Watch the Watchmen Series Part 5 : The Personal Data Protection Bill, 2019

In the fifth part of our "Watch the Watchmen" series, we take a closer look at PDP Bill which is likely to be tabled in next year's Budget Session.

28 October, 2020
6 min read

tl;dr

Over the last couple of weeks, we have taken a closer look at the various surveillance technology projects that the Government is slowly putting in place. Now, we talk about why we should all be extremely worried. While this may sound alarmist, the lack of laws which would protect our privacy and from surveillance is one of the biggest causes of alarms in India’s near future.

Why should you care about privacy?

In our previous posts in the “Watch the Watchmen” series, we have highlighted various projects that the government is developing and deploying that would enable it to strengthen the internet security structure of the country. These projects include the NATGRID, the CMS, the CCTNS and the AFRS.

The aim of the Government behind the introduction of these projects is to ensure that a higher level of coordination can be achieved between the intelligence agencies at the Central level and the law enforcement agencies to ensure that terror threats are neutralised swiftly and criminals can be apprehended easily.

While these concerns do come across as valid, the cause for alarm surrounding these projects is much simpler.
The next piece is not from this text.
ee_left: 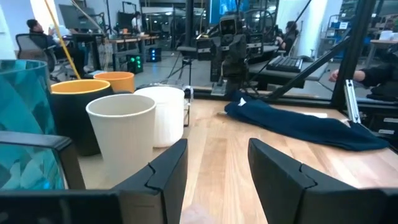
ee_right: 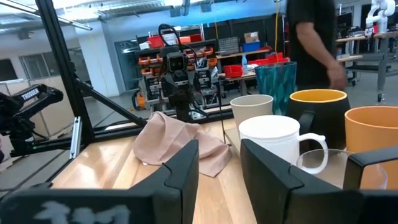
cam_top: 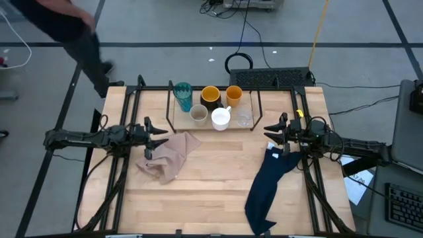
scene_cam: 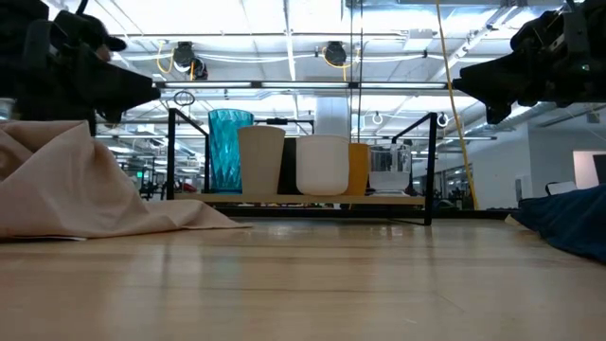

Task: Stack small to large cups/mugs on shelf
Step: Return to Home Position

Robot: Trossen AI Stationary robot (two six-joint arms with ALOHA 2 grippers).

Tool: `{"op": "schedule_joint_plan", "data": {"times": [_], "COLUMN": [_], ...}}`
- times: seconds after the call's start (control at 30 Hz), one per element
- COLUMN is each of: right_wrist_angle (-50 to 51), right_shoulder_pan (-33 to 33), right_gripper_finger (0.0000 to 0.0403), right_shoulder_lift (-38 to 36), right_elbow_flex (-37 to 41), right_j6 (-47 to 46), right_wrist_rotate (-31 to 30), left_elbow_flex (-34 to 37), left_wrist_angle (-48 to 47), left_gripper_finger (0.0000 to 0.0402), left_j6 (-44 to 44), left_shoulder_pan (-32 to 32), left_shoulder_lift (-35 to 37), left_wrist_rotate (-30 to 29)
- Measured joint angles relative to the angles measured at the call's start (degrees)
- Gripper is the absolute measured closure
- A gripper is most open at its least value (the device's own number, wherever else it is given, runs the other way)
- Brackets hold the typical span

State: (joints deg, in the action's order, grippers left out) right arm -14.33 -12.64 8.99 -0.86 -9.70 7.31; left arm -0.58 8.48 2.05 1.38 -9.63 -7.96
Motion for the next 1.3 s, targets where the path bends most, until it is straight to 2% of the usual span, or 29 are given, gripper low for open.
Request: {"op": "schedule_joint_plan", "data": {"times": [0.2, 0.4, 0.8, 1.1, 1.3], "right_wrist_angle": [-0.85, -0.84, -1.81, -7.15, -3.29], "right_shoulder_pan": [0.00, 0.00, 0.34, 7.69, 13.46], "right_gripper_finger": [0.0293, 0.0293, 0.0293, 0.0293, 0.0293], "right_shoulder_lift": [-0.02, -0.02, 1.66, 2.28, 2.43], "right_elbow_flex": [0.00, 0.00, -0.17, -0.22, -0.22], "right_j6": [-0.21, -1.67, -4.68, 0.14, -0.56], "right_wrist_rotate": [0.81, 4.89, 4.52, 4.58, -1.54], "left_elbow_flex": [0.00, 0.00, 0.00, 0.00, 0.00], "left_wrist_angle": [0.48, 1.78, 2.10, 2.08, 1.54], "left_gripper_finger": [0.0234, 0.0234, 0.0234, 0.0234, 0.0234], "left_j6": [0.22, 1.50, 2.95, 4.08, 4.13], "left_shoulder_pan": [-0.23, -0.23, -0.23, -0.23, -0.21], "left_shoulder_lift": [0.00, 0.00, 0.00, 0.00, -0.04], "left_wrist_rotate": [0.19, 0.28, 0.02, -0.05, -1.11]}}
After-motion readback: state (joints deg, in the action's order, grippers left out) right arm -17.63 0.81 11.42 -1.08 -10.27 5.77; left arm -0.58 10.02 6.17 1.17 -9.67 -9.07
These projects are problematic simply because India does not have a data protection regime in place to ensure that the privacy of its citizens is not compromised or violated by excessive interference or surveillance by the state.

Here, it is also important to understand that the right to privacy is essential and has been reaffirmed as a fundamental right in the landmark decision of the Hon’ble Supreme Court in K.S. Puttaswamy v. Union of India (2017 10 SCC 1). The right to privacy is not only relevant to those who may want to hide wrongdoing as has been the narrative but is important in various contexts, for example, to ensure that one is not discriminated against on the basis of belonging to a particular religious or social group or due to one’s political ideology.

The Draft Personal Data Protection Bill, 2019

The Personal Data Protection Bill, 2019 was touted as the solution to all the personal data related problems currently existing in India. It calls for obtaining consent before accessing an individual's data, penalties for any violations of the law, setting up a Data Protection Authority (DPA), and that the personal data which is collected be stored in India. However, the Bill fails to safeguard Indian citizens against state sponsored surveillance.

The PDP Bill, 2019 provides broad exemptions to the government by stating that consent is not required to be obtained by the State which can exempt any government department by an order.

Clause 35 of the Bill empowers the Central Government to exempt by an order, ‘any agency’ of the government from all or any provisions of the data protection law if it is in the interest of the sovereignty and integrity of India, the security of the state, friendly relations, public order and to prevent incitement to the commission of an offence. The only safeguard is that the written order from the Central Government must specify the reasons for such exemptions, ignoring the requirements otherwise established in Indian and international law of meeting the test of being “necessary and proportionate”. These exemptions will not just apply to data gathered by such agencies, but also with any data that is shared with such agencies by other data fiduciaries. It puts the power in the hands of the Central Government and specifically makes it the judge and adjudicator of its own cause. Clause 36 of the Bill also creates specific exemptions in certain cases, to which no safeguards will apply. Clause 37 which is supposed to empower the Central Government to exempt the processing of data of foreigners by data processors is also vaguely worded. Most intelligence agencies of India suffer from a lack of institutional oversight and there are no laws clearly defining their powers or limitations to those powers. Further, there is the lack of any serious review of telephone tapping and other communications interception powers in the Bill. This will make personal data of citizens open to mass surveillance and make the protection meaningless.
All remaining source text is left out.